(Stored entries)
--
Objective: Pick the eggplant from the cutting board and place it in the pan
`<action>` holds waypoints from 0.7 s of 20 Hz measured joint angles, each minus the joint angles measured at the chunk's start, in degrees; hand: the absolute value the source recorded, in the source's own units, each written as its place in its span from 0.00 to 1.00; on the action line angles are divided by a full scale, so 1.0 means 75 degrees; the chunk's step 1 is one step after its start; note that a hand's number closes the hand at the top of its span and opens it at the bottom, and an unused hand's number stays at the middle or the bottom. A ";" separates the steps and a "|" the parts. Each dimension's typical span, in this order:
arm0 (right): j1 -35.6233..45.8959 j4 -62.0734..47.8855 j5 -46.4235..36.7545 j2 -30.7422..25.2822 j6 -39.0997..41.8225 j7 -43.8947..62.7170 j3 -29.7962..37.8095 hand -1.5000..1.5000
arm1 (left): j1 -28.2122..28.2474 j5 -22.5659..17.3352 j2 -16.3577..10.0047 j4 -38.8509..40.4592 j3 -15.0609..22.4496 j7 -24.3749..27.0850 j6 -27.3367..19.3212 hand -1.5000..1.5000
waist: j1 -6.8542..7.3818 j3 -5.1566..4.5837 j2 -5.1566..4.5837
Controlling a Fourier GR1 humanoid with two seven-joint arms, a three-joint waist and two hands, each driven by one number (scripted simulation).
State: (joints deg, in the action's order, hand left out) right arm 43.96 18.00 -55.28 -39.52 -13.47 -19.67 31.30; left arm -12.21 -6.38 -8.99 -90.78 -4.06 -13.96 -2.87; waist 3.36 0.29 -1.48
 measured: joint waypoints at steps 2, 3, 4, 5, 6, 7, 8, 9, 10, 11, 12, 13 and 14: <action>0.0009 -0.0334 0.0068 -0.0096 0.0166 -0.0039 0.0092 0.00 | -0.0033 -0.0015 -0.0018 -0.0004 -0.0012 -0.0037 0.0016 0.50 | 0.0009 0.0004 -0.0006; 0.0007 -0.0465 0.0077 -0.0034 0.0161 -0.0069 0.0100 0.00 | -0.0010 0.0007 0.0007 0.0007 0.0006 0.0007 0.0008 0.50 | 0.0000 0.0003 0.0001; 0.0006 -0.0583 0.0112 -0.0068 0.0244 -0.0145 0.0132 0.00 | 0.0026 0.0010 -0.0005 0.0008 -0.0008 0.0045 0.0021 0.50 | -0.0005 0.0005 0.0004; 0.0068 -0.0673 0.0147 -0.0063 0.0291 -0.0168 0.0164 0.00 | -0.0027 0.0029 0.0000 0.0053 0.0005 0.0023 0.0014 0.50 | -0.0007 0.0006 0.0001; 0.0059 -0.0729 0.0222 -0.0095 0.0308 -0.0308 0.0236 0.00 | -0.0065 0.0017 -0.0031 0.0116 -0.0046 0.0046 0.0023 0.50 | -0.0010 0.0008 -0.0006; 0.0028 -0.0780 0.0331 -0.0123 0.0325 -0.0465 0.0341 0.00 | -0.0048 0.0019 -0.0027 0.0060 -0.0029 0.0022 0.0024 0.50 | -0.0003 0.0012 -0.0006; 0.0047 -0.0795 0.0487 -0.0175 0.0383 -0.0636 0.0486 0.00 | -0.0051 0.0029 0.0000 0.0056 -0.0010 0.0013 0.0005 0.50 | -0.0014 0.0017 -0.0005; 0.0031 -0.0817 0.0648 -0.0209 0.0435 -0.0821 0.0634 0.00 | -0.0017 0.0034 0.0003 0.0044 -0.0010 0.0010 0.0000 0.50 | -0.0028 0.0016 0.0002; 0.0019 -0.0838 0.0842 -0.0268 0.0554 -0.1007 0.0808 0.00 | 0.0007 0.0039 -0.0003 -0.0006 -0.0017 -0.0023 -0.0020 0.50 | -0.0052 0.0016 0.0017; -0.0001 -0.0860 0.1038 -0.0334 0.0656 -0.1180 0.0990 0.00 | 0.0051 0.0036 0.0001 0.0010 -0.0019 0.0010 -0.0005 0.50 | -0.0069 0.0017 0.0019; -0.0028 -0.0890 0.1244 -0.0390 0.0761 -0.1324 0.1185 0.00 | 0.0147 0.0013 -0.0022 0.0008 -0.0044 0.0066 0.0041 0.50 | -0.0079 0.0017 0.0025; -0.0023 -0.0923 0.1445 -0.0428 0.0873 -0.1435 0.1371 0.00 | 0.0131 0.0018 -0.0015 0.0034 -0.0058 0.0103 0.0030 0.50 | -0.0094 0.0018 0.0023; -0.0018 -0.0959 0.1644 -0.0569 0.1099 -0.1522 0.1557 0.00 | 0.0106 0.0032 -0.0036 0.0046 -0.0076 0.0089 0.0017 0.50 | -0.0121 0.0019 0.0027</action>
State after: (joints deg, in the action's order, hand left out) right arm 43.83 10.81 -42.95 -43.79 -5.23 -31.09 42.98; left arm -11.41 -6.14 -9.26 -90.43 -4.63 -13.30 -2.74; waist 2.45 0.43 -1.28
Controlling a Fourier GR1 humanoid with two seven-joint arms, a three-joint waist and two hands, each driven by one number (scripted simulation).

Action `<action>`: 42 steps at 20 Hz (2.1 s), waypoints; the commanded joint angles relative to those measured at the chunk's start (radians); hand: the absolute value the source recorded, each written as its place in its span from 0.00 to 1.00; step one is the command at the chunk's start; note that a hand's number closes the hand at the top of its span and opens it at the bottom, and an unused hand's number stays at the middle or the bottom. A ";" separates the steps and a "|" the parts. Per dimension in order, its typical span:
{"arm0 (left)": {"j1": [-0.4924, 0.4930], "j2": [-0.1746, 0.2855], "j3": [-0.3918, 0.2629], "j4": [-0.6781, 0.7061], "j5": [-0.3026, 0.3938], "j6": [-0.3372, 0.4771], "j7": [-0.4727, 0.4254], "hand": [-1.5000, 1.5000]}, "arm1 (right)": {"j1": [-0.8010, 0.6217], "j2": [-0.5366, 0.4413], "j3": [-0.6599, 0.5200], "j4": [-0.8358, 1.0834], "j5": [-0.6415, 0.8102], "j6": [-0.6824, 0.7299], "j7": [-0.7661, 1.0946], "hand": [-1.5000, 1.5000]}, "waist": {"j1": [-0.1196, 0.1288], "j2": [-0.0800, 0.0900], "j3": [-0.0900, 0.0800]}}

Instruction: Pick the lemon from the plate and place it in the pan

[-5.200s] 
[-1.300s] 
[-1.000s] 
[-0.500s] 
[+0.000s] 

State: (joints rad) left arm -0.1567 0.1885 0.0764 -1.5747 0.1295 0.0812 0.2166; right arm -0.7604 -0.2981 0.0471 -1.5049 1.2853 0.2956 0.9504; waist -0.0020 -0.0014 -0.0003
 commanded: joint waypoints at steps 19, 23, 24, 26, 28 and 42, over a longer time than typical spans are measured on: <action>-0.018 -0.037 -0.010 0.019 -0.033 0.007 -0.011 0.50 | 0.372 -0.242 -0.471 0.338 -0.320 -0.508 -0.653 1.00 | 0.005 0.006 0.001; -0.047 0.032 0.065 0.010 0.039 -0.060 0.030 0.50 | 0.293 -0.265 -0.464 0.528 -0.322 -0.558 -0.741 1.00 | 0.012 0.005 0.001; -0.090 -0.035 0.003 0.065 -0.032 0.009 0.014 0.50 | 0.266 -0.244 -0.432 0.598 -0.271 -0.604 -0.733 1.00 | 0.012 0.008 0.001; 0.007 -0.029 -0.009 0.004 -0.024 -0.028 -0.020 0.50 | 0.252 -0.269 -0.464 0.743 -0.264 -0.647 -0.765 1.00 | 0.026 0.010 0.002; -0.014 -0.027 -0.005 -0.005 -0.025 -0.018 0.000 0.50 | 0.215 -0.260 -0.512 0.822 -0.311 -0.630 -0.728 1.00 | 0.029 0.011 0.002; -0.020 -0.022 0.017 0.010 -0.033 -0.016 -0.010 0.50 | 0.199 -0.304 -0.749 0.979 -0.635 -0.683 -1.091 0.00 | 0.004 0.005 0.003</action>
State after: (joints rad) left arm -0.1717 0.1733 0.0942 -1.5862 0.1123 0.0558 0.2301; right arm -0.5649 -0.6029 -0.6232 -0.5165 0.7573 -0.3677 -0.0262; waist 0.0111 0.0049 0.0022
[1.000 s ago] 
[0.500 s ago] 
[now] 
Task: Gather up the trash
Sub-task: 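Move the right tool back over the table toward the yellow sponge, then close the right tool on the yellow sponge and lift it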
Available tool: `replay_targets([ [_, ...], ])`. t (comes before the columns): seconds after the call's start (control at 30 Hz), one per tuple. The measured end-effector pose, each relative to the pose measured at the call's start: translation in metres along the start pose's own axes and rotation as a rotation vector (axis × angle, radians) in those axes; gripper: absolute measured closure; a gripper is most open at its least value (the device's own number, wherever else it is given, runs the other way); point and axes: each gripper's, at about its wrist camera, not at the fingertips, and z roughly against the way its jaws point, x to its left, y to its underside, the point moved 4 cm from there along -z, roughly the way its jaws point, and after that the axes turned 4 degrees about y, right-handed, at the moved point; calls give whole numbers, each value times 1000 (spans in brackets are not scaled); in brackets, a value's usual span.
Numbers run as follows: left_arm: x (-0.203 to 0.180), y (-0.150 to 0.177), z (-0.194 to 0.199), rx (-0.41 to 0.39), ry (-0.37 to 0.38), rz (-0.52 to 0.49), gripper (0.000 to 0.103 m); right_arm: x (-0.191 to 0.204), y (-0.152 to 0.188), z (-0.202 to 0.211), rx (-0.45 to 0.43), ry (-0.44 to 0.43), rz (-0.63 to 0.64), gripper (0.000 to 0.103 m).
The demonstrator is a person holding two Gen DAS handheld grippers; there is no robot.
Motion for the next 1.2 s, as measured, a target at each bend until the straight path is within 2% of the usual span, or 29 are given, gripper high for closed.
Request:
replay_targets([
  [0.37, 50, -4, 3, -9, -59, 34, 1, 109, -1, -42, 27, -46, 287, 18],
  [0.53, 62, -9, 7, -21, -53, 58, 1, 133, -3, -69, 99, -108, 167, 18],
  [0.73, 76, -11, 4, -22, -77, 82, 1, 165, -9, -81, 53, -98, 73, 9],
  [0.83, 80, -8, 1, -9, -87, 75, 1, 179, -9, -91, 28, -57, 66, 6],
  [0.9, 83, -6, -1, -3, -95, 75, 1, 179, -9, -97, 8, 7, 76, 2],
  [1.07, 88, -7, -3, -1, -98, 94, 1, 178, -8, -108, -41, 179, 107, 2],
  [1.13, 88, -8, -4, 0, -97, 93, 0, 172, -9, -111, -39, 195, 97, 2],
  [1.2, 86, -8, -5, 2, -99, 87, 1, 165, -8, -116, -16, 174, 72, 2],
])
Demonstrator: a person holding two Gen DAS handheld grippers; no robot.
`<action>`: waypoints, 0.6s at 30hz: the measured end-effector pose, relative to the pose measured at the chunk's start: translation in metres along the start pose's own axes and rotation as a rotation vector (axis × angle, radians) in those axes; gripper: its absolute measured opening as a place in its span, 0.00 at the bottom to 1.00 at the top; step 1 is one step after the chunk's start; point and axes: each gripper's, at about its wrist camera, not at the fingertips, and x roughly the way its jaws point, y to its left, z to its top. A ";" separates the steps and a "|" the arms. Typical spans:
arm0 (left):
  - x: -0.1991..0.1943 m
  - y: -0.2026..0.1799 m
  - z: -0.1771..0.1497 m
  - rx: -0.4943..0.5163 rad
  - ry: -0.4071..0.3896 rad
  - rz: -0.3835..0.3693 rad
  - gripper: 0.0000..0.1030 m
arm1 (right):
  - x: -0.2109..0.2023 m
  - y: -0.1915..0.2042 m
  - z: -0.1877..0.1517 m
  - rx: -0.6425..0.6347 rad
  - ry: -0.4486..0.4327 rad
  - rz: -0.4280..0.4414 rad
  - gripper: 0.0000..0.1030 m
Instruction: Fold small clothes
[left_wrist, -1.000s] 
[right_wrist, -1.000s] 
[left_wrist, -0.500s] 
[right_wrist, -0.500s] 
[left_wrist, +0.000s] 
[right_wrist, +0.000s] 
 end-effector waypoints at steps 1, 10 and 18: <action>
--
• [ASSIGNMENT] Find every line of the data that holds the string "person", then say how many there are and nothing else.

• [TASK ANSWER] 2